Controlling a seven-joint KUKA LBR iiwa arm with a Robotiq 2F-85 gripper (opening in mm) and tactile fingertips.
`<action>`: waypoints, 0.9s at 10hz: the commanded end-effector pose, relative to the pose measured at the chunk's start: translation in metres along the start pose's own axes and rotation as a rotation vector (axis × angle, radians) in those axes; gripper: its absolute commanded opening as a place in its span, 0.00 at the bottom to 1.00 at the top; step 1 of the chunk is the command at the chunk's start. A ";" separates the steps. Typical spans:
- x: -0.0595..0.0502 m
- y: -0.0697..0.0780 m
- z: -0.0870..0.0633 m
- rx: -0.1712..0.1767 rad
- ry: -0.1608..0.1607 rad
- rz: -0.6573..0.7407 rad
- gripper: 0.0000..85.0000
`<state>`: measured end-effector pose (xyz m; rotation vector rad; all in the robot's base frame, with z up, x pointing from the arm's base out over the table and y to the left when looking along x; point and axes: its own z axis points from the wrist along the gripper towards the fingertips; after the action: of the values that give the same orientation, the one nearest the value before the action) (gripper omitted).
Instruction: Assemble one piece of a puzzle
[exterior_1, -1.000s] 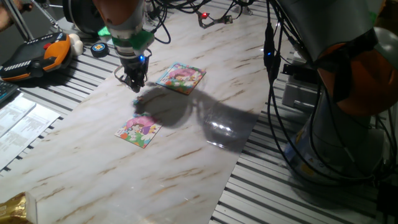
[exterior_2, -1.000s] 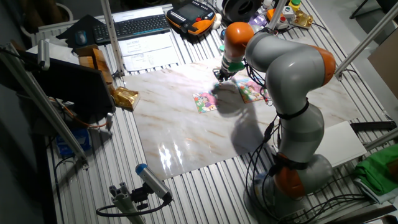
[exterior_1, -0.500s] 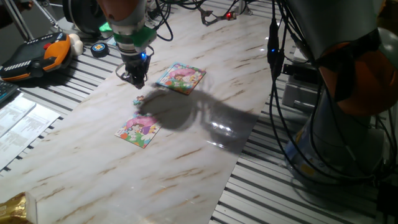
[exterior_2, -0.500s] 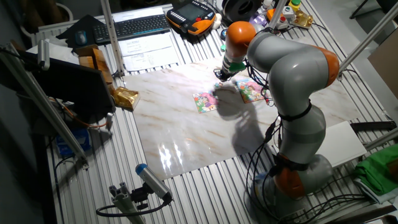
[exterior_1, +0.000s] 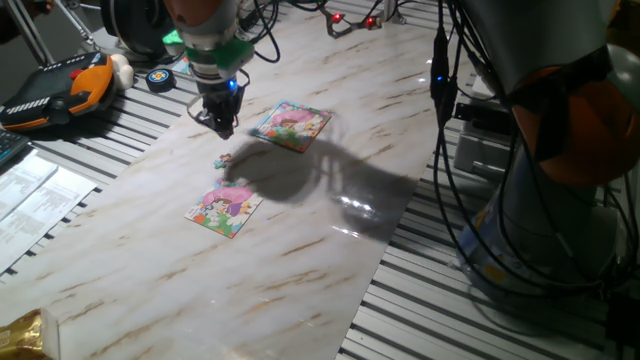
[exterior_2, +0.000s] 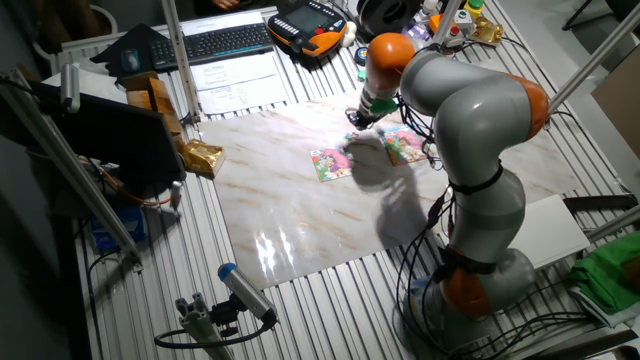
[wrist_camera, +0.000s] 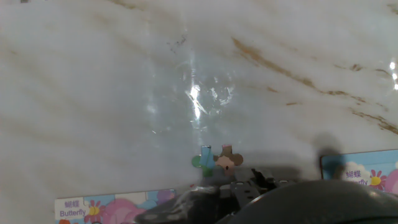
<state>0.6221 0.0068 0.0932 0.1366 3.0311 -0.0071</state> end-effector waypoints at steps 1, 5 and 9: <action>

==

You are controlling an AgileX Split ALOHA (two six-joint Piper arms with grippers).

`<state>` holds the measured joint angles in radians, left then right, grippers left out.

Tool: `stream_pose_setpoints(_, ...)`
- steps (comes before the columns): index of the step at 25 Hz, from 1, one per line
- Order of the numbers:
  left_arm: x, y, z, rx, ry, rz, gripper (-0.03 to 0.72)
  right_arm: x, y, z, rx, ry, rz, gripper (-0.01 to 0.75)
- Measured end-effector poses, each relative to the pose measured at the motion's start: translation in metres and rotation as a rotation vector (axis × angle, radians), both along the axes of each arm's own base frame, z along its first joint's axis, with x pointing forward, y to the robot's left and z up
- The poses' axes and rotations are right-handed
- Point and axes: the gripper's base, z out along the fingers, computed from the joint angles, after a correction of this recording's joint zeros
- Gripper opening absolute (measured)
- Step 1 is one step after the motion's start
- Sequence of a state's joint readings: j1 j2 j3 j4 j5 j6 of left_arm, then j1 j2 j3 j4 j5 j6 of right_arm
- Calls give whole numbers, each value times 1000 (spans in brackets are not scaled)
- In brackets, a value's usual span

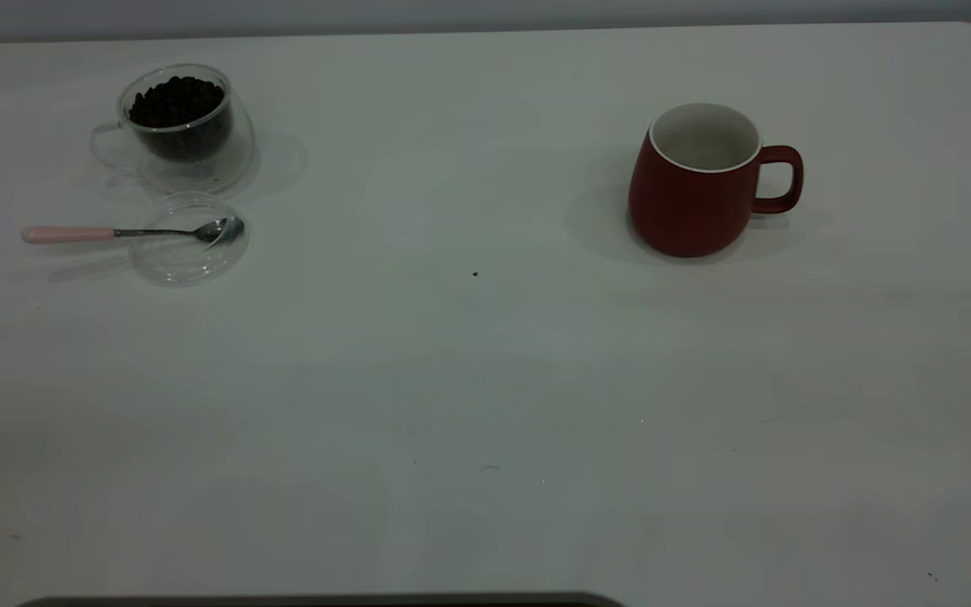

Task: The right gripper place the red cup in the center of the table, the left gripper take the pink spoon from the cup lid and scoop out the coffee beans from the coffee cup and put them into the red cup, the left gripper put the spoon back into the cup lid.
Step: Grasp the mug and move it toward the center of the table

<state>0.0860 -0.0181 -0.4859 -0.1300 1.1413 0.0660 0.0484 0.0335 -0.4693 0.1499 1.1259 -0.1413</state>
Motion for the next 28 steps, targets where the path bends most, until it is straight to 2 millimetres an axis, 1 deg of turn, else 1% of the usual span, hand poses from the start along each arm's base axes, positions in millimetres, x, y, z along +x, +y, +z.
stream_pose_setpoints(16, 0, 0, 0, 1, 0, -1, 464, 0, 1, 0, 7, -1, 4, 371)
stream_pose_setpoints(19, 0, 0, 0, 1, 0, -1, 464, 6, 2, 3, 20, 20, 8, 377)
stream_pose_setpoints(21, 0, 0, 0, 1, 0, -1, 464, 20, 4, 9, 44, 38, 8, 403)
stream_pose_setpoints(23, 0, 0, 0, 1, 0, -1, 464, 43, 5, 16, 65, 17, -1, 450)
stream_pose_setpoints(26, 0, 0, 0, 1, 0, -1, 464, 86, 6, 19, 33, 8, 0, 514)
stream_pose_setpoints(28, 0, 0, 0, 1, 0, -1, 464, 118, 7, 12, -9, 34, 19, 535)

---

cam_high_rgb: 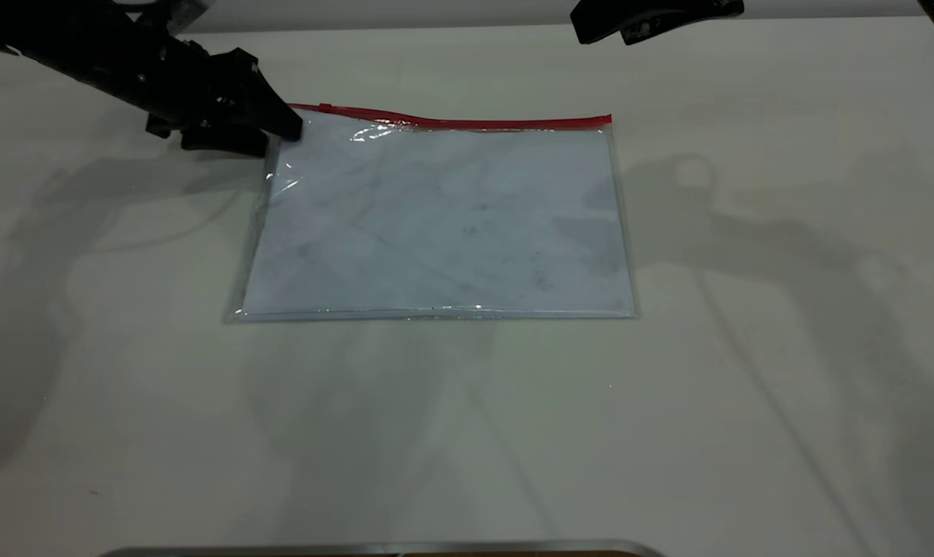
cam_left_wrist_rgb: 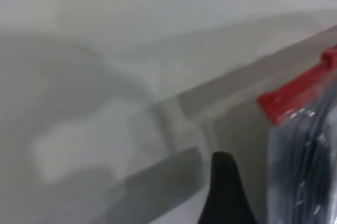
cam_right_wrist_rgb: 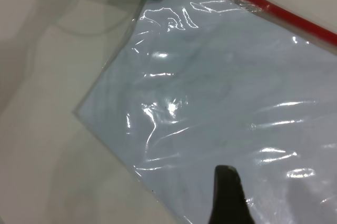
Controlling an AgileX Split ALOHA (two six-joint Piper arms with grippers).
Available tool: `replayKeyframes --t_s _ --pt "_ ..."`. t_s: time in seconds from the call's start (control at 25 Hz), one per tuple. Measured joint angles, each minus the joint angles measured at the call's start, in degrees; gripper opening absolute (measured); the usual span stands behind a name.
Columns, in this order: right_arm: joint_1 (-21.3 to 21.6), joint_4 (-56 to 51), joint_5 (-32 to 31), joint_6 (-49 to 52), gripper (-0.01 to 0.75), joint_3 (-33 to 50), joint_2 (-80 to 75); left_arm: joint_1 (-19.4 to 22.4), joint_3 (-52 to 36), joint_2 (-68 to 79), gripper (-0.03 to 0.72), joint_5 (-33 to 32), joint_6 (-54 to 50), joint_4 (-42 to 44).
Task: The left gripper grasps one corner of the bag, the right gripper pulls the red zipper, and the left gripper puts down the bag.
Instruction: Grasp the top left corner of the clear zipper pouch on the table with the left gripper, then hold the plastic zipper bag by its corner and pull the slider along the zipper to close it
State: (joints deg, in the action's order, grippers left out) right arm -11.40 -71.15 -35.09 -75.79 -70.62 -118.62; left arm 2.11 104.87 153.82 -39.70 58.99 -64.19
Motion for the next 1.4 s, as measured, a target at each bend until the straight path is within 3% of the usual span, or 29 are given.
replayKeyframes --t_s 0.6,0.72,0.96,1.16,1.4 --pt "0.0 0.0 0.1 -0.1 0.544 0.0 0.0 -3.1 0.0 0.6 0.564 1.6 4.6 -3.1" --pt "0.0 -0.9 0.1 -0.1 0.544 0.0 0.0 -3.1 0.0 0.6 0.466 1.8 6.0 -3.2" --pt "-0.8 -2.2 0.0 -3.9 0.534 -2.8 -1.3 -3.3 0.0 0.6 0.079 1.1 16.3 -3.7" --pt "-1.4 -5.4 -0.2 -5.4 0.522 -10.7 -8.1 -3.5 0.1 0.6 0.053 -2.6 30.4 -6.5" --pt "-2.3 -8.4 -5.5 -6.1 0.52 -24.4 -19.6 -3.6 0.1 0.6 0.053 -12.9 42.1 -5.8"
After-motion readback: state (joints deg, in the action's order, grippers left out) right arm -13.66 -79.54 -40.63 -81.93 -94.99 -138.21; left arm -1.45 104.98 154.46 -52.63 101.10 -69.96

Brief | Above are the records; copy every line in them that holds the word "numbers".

Task solution |
- Order of the numbers:
- Calls give whole numbers, each value times 1000 (spans in brackets are not scaled)

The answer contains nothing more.